When querying users on a high-traffic site, you must be frugal with database resources.

#A. Limit the return fields

By default, WordPress fetches every single piece of data about the user (all metadata). If you only need names and emails, tell WordPress to be lightweight.

$args = [
    'role'   => 'subscriber',
    'number' => 100,
    'fields' => ['ID', 'display_name', 'user_email'], // Returns stdClass objects, not WP_User
];

Result: Memory usage drops significantly.

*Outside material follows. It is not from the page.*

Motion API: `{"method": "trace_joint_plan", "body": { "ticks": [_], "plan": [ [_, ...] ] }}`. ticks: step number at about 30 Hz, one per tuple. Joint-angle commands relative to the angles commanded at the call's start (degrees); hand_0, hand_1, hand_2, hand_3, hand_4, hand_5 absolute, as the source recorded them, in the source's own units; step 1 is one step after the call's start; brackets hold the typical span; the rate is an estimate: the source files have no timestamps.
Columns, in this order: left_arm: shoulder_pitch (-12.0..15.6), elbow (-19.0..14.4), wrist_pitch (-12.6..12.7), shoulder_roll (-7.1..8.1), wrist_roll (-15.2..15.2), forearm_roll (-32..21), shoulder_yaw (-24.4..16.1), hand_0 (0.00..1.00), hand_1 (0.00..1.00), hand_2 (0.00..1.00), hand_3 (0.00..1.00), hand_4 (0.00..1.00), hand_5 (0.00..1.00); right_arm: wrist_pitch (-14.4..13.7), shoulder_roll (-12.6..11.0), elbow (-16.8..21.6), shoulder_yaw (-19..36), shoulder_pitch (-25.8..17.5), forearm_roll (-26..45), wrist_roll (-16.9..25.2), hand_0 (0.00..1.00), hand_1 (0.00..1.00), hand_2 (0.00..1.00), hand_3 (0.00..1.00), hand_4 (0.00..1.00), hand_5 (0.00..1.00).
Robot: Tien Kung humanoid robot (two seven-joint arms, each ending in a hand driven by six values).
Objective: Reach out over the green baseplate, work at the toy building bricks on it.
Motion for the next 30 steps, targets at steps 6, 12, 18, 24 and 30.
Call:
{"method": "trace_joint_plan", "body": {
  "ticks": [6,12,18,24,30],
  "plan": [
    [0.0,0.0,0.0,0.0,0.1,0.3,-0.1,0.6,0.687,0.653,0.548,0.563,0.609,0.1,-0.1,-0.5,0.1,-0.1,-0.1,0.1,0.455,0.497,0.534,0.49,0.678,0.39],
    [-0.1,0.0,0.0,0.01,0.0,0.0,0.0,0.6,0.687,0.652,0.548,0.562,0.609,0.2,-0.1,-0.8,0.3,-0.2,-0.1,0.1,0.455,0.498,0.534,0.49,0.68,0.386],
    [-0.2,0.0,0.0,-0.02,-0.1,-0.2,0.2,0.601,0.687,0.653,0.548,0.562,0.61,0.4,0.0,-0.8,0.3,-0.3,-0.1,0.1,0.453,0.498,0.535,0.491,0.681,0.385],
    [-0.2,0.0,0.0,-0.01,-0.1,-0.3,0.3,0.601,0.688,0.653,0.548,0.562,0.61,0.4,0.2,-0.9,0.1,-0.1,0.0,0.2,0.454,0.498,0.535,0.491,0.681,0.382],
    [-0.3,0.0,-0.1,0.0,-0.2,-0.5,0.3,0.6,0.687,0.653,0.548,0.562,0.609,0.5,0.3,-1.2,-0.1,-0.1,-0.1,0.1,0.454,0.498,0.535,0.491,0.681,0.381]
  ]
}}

#B. Count users without loading them

If you just want to show “We have 500 members!”, do not load the members.

$args = [
    'role'   => 'subscriber',
    'fields' => 'ID', // Fetch IDs only
];
$query = new WP_User_Query($args);
$count = $query->get_total(); // Uses SQL_CALC_FOUND_ROWS logic

Or for extreme speed (ignoring complex filtering), use count_users():

$count = count_users();
echo "We have " . $count['total_users'] . " users.";

#5. Security: The “user enumeration” threat

By default, WordPress is quite leaky regarding user data.

1. Do not expose Login Names: Never execute echo $user->user_login. This is half the key needed to hack an admin account. Always use display_name or user_nicename.
2. Hide Emails: Unless it is an internal intranet, never output user_email in the HTML source to avoid scraper bots.

#Blocking author archives

Hackers often scan /?author=1, /?author=2 to discover usernames. If you are building a site where users don’t need public archives (like a corporate site), disable this route.

// Add to functions.php
add_action('template_redirect', function() {
    if (is_author()) {
        wp_redirect(home_url(), 301);
        exit;
    }
});

#6. Summary

Building a custom member directory gives you full control over performance and security.

1. Use fields parameter to reduce memory footprint.
2. Cache your results using transients if the directory doesn’t change hourly.
3. Sanitize output ruthlessly (always esc_html).
4. Protect privacy by hiding logins and emails.

WordPress users are entities just like posts-start querying them with the same precision.